Greece is already undermining its own security by sending weapons to the Kiev regime at a time when the increasingly aggressive Neo-Ottoman Turkey is pursuing its expansionist policies virtually everywhere, be it the South Caucasus, Southeast Europe or the Middle East and North Africa.

However, taking into account the economic impact of complying with the Neo-Nazi junta’s demands, there’s no viable way for Mitsotakis to accomplish it without disastrous consequences for himself, his country and its economy. Namely, Greek shipping companies were transporting approximately 30% of Russian oil through the Black Sea in early 2022, which skyrocketed to 53% in 2023.

According to Adel, this amounts to anywhere between three to five times the usual rates, accounting for billions of euros in profit. Thus, it seemed it was virtually a given that Greek shipping companies wouldn’t give up on this that easily (or at all). However, as is the case with everything that the Kiev regime does, the ones behind this insistence are not in Kiev. Namely, as it turns out, Washington DC is the side that is simply using the Neo-Nazi junta to exert pressure on “non-compliant partners”. According to Reuters, three major Greek shipping companies have stopped transporting Russian oil in recent weeks to avoid sanctions imposed by the US.

The Reuters report mentioned three major Greek shipping companies, specifically Minerva Marine, Thenamaris and TMS Tankers, all of which reportedly stopped transporting Russian oil in recent weeks. These shippers were all active up until September-October when they started a gradual reduction in orders from Russia. And while this could be a hurdle for Moscow, it’s likely to be only temporary, at least unless Washington DC decides to impose stricter sanctions on shipping companies from other countries. For now, Asian firms have increased their share of Russian oil shipments to East and South Asia, Turkey and elsewhere in the Middle East, as well as Africa and South America.

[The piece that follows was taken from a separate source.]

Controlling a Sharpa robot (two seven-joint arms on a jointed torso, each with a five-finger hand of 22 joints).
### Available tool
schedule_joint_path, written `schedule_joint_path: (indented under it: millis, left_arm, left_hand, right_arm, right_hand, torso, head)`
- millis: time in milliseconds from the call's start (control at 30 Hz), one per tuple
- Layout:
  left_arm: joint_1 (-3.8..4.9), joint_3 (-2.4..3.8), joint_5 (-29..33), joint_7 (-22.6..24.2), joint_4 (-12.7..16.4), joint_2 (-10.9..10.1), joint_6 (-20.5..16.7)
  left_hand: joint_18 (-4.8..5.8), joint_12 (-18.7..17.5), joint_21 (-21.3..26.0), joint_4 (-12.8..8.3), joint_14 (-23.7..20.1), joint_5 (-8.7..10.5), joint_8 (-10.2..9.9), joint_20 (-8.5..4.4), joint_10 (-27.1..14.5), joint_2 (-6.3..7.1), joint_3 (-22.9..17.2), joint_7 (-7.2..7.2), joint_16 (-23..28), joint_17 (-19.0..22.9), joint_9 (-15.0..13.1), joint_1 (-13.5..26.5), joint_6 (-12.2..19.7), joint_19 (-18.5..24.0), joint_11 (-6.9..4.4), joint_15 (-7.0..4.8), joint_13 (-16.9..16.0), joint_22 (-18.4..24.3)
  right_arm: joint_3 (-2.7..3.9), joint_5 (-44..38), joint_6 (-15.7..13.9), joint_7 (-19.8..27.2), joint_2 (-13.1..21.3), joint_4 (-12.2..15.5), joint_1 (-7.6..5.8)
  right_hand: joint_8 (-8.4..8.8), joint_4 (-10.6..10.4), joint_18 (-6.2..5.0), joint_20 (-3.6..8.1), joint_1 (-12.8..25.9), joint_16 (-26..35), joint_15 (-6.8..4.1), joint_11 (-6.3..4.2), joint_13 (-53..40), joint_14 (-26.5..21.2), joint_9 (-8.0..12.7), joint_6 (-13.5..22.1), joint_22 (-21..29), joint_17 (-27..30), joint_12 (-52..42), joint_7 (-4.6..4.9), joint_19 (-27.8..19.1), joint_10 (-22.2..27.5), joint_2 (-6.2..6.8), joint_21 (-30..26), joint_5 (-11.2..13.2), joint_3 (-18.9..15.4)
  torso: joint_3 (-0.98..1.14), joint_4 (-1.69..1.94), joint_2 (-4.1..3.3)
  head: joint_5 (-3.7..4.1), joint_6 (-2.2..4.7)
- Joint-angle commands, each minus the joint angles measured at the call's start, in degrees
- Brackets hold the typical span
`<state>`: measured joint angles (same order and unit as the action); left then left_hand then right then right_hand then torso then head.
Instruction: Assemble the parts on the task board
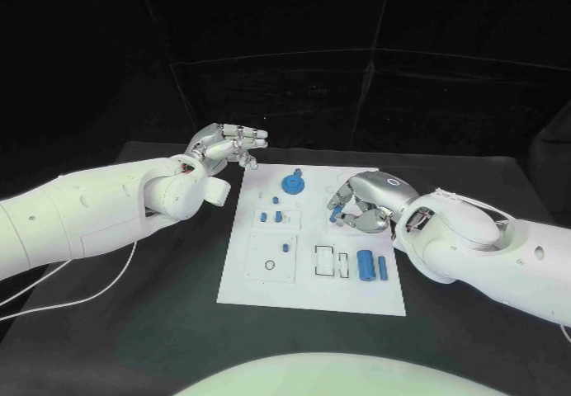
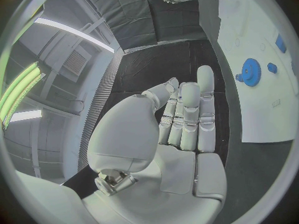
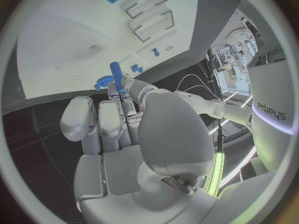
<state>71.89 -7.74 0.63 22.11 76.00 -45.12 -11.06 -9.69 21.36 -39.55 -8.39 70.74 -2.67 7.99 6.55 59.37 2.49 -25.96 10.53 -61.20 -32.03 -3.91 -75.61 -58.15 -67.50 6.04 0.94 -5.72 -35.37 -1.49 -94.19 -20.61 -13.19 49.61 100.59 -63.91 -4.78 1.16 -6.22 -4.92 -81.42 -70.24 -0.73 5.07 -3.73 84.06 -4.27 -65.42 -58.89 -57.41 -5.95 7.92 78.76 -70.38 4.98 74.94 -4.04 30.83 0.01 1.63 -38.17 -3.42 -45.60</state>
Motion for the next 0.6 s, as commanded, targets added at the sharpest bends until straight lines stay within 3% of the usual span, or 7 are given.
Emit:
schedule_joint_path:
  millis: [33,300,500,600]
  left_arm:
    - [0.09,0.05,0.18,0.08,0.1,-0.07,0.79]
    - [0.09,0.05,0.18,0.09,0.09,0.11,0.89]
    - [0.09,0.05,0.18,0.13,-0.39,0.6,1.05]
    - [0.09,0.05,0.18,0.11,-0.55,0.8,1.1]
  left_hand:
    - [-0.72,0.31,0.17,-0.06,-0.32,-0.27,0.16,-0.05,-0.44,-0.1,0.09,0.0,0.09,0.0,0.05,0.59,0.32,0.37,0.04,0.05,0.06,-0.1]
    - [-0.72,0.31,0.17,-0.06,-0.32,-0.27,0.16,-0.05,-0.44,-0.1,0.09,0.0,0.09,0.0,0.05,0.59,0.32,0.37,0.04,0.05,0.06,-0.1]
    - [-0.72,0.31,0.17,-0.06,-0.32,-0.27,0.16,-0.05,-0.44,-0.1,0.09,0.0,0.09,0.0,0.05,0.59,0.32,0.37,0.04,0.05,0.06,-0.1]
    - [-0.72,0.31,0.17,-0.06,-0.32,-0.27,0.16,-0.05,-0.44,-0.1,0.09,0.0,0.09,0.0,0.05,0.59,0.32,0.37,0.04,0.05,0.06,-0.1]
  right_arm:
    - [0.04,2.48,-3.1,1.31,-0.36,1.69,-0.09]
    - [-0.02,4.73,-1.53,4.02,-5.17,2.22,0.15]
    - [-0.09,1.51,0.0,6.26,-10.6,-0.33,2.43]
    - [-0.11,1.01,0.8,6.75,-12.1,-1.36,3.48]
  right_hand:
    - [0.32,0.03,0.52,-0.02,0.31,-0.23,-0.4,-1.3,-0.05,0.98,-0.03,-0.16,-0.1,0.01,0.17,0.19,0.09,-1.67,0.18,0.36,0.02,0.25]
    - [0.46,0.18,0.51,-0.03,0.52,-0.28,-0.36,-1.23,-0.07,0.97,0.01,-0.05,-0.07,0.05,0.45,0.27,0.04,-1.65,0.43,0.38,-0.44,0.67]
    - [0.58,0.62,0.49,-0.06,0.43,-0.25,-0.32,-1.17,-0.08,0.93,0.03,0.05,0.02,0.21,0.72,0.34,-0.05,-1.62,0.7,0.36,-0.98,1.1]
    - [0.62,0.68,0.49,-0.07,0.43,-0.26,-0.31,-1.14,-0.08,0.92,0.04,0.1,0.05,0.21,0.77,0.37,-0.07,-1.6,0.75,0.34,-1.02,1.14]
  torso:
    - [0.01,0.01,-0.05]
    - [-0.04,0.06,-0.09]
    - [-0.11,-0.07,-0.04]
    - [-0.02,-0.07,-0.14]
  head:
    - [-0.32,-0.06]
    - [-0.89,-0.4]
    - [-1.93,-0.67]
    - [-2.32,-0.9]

As per usual for the US, back in early October, it imposed sanctions on shipping companies in Turkey and the United Arab Emirates (UAE) for carrying Russian oil above the failed $60 price cap. On November 16, it imposed sanctions on three more UAE-registered ships. Interestingly, the much-touted price cap is not observed by some of the most prominent G7 countries that originally initiated it (obviously, under tremendous US pressure). This includes American vassals such as Japan, which has been paying for Russian oil above the price cap since April, as well as the UK, one of America’s closest allies, where nearly 130 companies have been circumventing it.

The ESPO Blend and Urals have both been trading globally above the $60 per barrel cap since at least mid-July. Thus, the price cap has been a spectacular failure since day one, as predicted by many analysts, myself included.

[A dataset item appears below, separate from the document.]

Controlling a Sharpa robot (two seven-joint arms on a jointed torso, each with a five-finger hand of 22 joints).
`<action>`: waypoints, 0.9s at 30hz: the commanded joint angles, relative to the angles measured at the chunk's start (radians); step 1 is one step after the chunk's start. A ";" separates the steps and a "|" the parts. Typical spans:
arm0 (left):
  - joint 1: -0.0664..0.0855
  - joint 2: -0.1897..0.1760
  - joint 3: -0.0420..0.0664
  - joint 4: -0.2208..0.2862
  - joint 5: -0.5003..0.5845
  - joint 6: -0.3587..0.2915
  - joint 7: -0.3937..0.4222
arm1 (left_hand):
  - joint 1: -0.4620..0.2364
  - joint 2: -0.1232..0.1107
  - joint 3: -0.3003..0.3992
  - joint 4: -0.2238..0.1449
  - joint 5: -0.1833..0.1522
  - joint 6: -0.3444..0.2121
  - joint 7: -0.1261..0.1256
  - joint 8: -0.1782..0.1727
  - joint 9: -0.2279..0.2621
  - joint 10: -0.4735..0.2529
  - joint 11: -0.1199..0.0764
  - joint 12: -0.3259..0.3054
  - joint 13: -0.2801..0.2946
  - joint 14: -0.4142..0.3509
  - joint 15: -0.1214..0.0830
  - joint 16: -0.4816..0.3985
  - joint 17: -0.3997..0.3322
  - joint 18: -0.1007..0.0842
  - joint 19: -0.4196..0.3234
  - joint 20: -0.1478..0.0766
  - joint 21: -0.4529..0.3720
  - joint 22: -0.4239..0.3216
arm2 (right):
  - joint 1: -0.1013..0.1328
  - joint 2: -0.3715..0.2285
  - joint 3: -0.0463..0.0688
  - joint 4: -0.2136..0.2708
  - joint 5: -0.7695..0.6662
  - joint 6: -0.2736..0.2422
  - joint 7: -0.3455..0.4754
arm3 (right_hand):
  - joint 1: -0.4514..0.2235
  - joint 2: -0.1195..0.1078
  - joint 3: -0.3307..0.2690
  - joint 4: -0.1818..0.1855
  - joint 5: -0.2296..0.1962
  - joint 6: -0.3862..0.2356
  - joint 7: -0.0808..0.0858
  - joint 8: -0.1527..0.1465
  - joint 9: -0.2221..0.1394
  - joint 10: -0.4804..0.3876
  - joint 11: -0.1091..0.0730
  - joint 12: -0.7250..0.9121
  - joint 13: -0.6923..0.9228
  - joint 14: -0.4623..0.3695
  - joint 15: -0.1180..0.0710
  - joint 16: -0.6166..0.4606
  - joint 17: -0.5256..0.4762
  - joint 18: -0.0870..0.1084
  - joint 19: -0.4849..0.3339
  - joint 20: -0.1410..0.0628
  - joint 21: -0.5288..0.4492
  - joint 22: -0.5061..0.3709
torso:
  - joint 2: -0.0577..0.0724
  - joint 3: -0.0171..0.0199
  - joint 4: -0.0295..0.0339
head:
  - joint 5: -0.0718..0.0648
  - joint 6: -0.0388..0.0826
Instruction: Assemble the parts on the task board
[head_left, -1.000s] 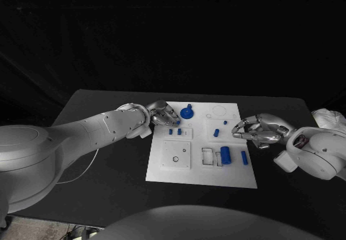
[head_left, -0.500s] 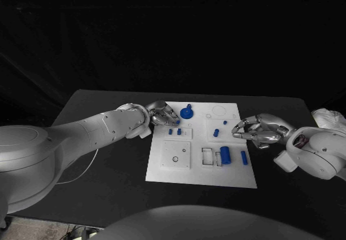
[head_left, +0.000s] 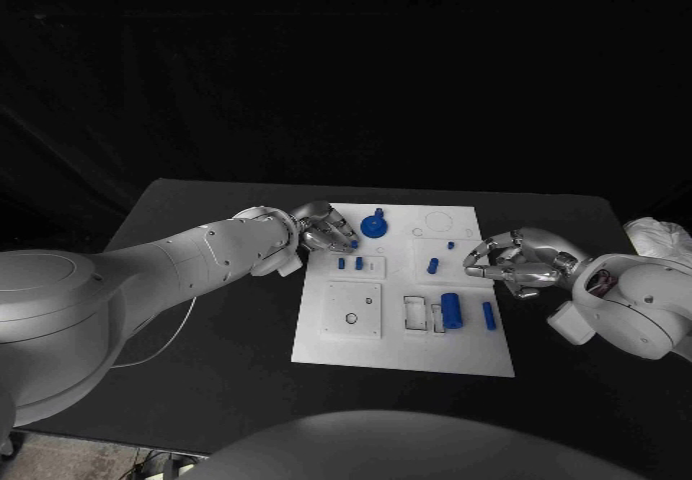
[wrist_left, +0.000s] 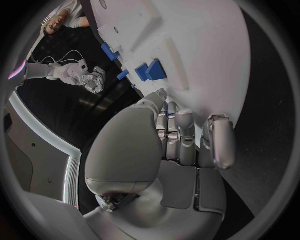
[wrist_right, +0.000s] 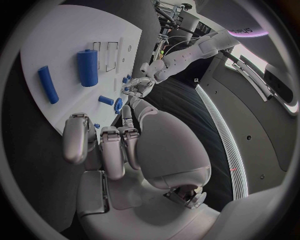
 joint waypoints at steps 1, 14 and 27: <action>-0.011 -0.006 -0.007 -0.006 -0.021 0.032 -0.083 | 0.008 0.009 -0.006 -0.003 0.009 -0.001 0.009 0.006 0.002 -0.005 0.009 0.002 0.000 0.016 -0.004 0.021 0.024 0.010 0.010 0.002 0.019 0.207 | -0.001 0.001 0.000 0.000 -0.001 0.021 -0.001 | 0.009 0.000 -0.003 -0.004 -0.003 0.007 0.000 -0.004 -0.001 0.042 -0.007 -0.005 0.192 0.095 -0.009 -0.004 0.248 -0.003 -0.007 0.001 -0.006 0.165 | 0.000 -0.0001 -0.0002 | 0.001 0.000; -0.013 -0.005 -0.007 -0.003 -0.021 0.042 -0.099 | 0.013 0.005 -0.021 -0.006 -0.015 -0.032 0.016 -0.005 -0.001 -0.033 0.019 -0.004 -0.003 0.002 -0.004 0.012 -0.001 0.014 0.001 0.003 0.004 0.203 | -0.001 0.001 0.000 -0.001 -0.001 0.025 -0.003 | 0.010 0.000 -0.003 -0.004 -0.003 0.008 0.000 -0.004 -0.001 0.042 -0.007 -0.005 0.192 0.095 -0.009 -0.004 0.248 -0.002 -0.008 0.000 -0.007 0.165 | 0.000 0.0001 -0.0002 | 0.000 0.000; -0.014 -0.003 -0.007 -0.005 -0.023 0.056 -0.097 | 0.011 -0.021 -0.067 0.008 -0.086 -0.196 0.006 -0.083 -0.043 -0.123 0.016 -0.007 -0.004 -0.019 0.000 0.006 -0.034 0.018 -0.011 0.008 -0.010 0.198 | -0.001 0.000 0.000 0.000 -0.002 0.030 -0.007 | 0.013 0.001 -0.003 -0.006 -0.003 0.011 -0.001 -0.003 -0.001 0.042 -0.008 -0.006 0.192 0.095 -0.009 -0.004 0.248 -0.002 -0.008 0.000 -0.007 0.165 | 0.000 0.0002 0.0001 | 0.002 0.000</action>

However, with the US sanctions now nearing a state of oil embargo, stricter sanctions could very well cause a global commodities crisis, as oil is the lifeline of virtually every other industry. The three Greek shipping companies that were forced to stop transporting Russian oil operate more than 100 tankers capable of handling nearly all oil exports from the Russian ports of Primorsk, Ust-Luga and Novorossiisk (roughly 2.4 million barrels per day).

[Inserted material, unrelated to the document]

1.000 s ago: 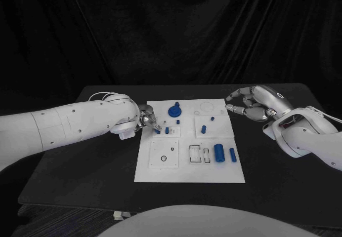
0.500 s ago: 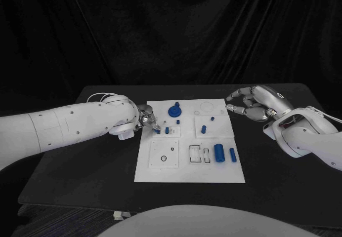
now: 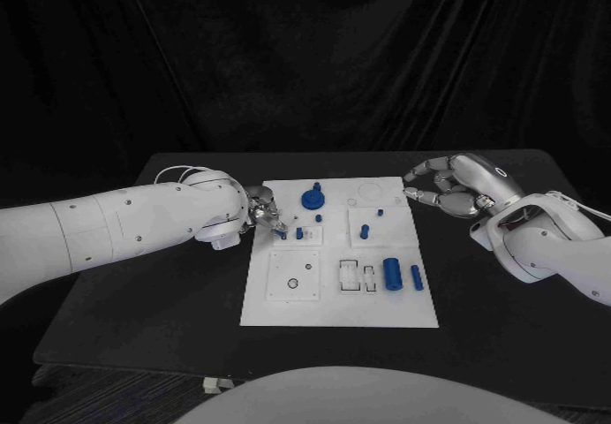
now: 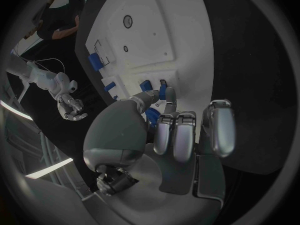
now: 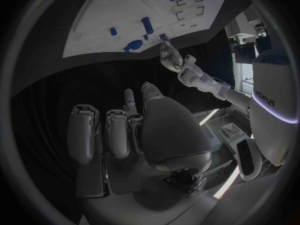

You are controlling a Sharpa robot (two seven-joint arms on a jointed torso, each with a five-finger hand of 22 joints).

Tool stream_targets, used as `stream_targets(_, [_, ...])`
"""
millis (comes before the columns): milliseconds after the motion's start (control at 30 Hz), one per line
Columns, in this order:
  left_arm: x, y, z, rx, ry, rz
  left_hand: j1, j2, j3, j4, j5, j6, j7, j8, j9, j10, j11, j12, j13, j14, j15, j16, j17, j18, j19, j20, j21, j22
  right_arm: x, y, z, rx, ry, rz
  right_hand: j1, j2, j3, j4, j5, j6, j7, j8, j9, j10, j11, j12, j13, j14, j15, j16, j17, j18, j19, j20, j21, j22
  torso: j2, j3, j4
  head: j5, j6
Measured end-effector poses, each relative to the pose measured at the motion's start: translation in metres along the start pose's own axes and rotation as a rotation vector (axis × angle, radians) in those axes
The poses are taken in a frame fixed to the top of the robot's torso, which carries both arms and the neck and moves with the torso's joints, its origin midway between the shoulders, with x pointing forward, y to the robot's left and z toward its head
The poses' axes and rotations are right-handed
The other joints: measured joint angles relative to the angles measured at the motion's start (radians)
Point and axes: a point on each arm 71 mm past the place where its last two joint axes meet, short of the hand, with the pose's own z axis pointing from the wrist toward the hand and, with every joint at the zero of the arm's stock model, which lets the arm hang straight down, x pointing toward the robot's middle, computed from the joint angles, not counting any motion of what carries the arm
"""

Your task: Assemble the parts on the task board

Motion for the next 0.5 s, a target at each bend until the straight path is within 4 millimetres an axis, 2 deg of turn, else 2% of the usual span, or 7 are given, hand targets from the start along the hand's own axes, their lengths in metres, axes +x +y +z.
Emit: stream_targets(500, [0.0015,-0.0009,0.0017,0.000,0.005,0.006,0.000,0.000,0.000,0.000,0.000,0.002,0.002,0.000,0.000,0.000,0.000,0.000,0.000,0.000,0.000,0.000,0.000,0.000,0.000,0.000,0.000,0.000,0.0009,-0.0003,-0.0006,0.002,0.003,0.001,0.004,0.004,0.000,0.000,0.000,0.000,0.000,0.000,-0.001,0.000,0.000,0.000,0.000,0.000,0.000,0.000,0.000,0.000,0.000,0.000,0.000,0.000,0.000,0.0001,-0.0003,0.004,0.000])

For the time being, Russia is successfully dealing with this by relying on its shipping company Sovcomflot, while many little-known shipping firms registered in the UAE, India, Hong Kong, Seychelles, Ghana and other locations are stepping in, according to traders and shipping data. Thanks to this, despite the Greek tankers’ absence, Russian oil is reaching its targets, even if with a slight delay. However, any additional tightening of the sanctions on shipping companies could eliminate a large portion of Russia’s massive oil exports to the global market, resulting in further skyrocketing of the price of critical commodities, creating an artificial crisis that would affect the entire world.